* WHAT YOU NEED TO DO
Exactly the lines starting at the line containing "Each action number" and ending at the line containing "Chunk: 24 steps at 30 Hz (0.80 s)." are to be written out from the listing below, both included.

* INFORMATION SHOWN
────────────────
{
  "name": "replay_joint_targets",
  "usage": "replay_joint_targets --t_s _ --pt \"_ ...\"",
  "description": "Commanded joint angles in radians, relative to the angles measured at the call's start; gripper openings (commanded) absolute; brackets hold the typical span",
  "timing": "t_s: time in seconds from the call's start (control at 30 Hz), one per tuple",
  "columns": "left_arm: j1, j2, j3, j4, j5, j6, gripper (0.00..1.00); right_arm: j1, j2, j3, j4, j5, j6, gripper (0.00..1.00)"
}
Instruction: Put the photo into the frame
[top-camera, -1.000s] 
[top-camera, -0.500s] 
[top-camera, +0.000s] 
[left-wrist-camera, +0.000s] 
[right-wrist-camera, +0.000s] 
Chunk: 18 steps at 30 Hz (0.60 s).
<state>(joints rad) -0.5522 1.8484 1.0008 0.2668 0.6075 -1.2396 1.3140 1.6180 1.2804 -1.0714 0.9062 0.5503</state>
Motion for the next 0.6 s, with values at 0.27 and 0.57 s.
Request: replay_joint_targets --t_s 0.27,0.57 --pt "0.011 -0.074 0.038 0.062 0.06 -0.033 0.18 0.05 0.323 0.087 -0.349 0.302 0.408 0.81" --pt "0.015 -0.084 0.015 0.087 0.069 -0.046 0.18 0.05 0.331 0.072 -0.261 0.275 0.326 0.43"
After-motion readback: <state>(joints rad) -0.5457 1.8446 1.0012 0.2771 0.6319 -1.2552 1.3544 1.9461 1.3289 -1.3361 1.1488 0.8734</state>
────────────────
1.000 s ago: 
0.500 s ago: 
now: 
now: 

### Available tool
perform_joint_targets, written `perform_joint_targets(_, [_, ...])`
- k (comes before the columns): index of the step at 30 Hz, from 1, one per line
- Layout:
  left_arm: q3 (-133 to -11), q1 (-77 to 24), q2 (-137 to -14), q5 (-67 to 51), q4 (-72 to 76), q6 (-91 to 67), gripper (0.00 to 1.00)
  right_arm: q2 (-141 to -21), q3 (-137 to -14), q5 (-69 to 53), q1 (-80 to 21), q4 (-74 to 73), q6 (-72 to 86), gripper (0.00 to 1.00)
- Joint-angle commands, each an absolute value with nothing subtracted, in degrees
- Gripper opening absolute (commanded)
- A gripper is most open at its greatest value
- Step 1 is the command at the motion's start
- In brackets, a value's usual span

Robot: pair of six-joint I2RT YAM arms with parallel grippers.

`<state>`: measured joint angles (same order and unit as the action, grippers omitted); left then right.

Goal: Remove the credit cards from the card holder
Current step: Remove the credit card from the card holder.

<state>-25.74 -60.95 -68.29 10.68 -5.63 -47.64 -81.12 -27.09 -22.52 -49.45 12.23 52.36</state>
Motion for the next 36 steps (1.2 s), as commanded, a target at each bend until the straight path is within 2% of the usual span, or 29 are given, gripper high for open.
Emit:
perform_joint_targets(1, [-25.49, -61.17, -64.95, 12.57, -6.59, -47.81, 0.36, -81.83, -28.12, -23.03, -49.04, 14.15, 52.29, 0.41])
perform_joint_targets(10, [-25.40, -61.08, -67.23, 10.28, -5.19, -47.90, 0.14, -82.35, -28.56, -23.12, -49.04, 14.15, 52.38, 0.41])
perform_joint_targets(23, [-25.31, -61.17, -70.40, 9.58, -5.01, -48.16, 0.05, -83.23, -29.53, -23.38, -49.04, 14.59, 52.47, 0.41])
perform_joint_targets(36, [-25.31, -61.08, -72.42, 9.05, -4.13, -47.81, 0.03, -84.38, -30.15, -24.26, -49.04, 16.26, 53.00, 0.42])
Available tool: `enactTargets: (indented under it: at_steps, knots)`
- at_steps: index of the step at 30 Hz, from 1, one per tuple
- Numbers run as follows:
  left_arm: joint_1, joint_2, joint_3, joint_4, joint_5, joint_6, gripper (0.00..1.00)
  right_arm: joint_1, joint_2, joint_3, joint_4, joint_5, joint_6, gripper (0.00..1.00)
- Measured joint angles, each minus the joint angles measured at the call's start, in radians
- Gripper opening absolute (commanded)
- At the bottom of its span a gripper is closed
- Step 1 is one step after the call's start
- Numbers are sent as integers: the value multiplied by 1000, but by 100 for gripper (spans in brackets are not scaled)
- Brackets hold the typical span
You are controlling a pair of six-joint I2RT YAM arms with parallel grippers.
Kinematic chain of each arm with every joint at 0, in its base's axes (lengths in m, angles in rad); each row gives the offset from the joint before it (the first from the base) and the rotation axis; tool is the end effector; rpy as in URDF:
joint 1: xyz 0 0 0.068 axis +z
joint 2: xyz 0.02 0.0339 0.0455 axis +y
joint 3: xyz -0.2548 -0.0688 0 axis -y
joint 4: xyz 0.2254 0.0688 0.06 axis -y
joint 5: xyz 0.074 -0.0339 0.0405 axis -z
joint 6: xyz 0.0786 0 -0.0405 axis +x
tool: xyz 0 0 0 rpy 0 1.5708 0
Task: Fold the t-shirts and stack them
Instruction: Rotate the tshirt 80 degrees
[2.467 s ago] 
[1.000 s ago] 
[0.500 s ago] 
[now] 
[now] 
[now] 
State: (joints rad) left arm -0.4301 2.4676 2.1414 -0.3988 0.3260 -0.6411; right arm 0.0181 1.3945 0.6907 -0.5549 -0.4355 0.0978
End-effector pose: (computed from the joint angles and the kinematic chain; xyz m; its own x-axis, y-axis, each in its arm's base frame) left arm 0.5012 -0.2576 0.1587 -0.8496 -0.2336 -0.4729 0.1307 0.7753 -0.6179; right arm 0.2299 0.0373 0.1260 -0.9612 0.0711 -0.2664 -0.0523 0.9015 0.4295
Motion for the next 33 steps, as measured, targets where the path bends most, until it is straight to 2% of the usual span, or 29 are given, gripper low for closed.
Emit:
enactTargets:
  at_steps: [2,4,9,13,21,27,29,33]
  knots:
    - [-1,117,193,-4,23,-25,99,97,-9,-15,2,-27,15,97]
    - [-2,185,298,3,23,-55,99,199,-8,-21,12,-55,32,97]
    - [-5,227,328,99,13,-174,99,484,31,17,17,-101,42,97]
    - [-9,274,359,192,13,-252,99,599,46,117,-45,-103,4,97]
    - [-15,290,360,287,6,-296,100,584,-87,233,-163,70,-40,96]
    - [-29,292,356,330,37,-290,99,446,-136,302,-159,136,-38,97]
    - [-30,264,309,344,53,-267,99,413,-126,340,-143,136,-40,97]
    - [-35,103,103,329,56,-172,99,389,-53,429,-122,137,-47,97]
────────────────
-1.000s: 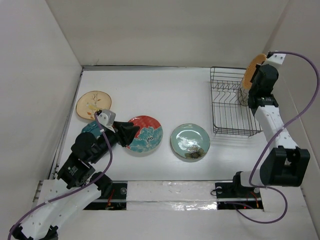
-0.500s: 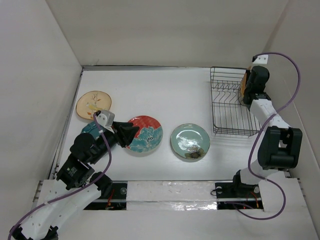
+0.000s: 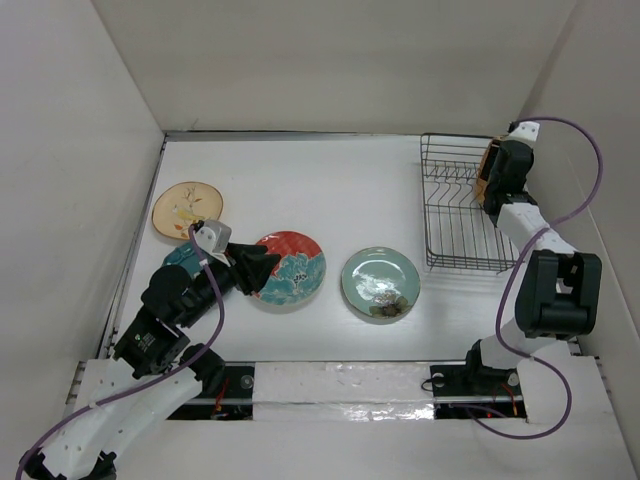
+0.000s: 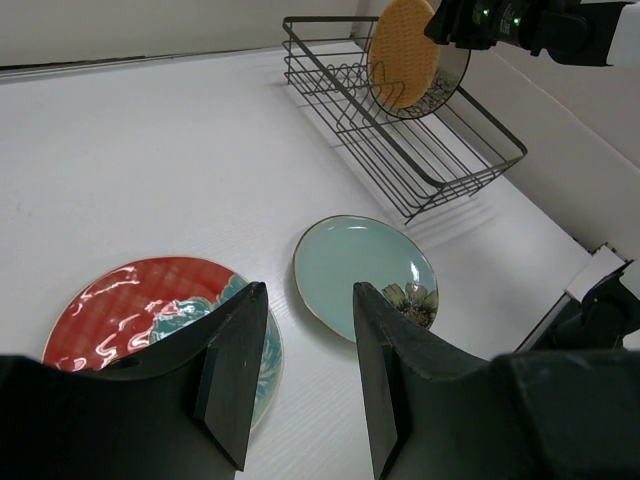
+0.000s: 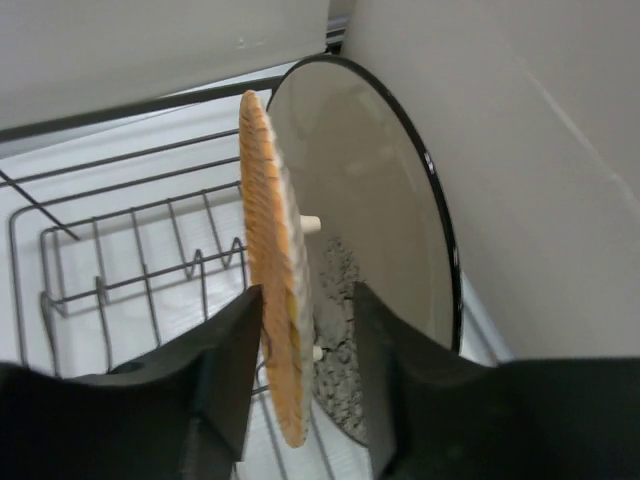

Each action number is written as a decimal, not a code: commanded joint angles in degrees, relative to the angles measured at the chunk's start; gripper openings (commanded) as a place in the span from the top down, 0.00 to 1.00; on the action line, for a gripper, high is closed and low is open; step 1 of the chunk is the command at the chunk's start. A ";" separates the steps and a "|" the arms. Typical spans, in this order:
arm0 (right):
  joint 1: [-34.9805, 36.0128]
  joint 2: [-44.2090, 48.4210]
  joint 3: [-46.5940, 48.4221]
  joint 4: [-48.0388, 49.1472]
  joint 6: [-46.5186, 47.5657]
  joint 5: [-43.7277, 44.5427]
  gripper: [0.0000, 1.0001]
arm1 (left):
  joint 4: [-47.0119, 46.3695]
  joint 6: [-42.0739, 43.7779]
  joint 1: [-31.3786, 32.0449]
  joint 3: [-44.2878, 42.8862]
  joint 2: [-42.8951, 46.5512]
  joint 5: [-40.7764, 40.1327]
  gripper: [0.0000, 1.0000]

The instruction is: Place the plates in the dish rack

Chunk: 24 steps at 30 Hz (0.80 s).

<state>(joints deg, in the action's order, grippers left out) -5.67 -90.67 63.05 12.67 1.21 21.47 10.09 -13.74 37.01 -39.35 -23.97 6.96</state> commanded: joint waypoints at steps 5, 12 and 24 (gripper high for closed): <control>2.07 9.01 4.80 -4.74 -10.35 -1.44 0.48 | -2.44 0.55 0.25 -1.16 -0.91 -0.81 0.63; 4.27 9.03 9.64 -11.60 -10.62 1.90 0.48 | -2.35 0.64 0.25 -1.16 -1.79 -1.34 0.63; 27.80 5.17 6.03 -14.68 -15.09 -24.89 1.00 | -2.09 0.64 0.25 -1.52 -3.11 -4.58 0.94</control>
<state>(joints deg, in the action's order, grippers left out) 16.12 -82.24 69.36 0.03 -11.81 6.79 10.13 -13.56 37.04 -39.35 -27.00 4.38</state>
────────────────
* RESULT BELOW
Each action number is written as a decimal, not a code: commanded joint angles in degrees, relative to the angles measured at the chunk's start; gripper openings (commanded) as a place in the span from the top down, 0.00 to 1.00; on the action line, for a gripper, high is closed and low is open; step 1 of the chunk is the command at the chunk's start. A ";" separates the steps and a "|" the arms. Typical spans, in this order:
arm0 (right):
  joint 1: [-34.9805, 36.0128]
  joint 2: [-44.2090, 48.4210]
  joint 3: [-46.5940, 48.4221]
  joint 4: [-48.0388, 49.1472]
  joint 6: [-46.5186, 47.5657]
  joint 5: [-43.7277, 44.5427]
  gripper: [0.0000, 1.0001]
arm1 (left):
  joint 4: [-47.0119, 46.3695]
  joint 6: [-42.0739, 43.7779]
  joint 1: [-31.3786, 32.0449]
  joint 3: [-44.2878, 42.8862]
  joint 2: [-42.8951, 46.5512]
  joint 5: [-40.7764, 40.1327]
  gripper: [0.0000, 1.0000]

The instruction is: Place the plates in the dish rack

Chunk: 24 steps at 30 Hz (0.80 s).

Work on the exercise is now concluded.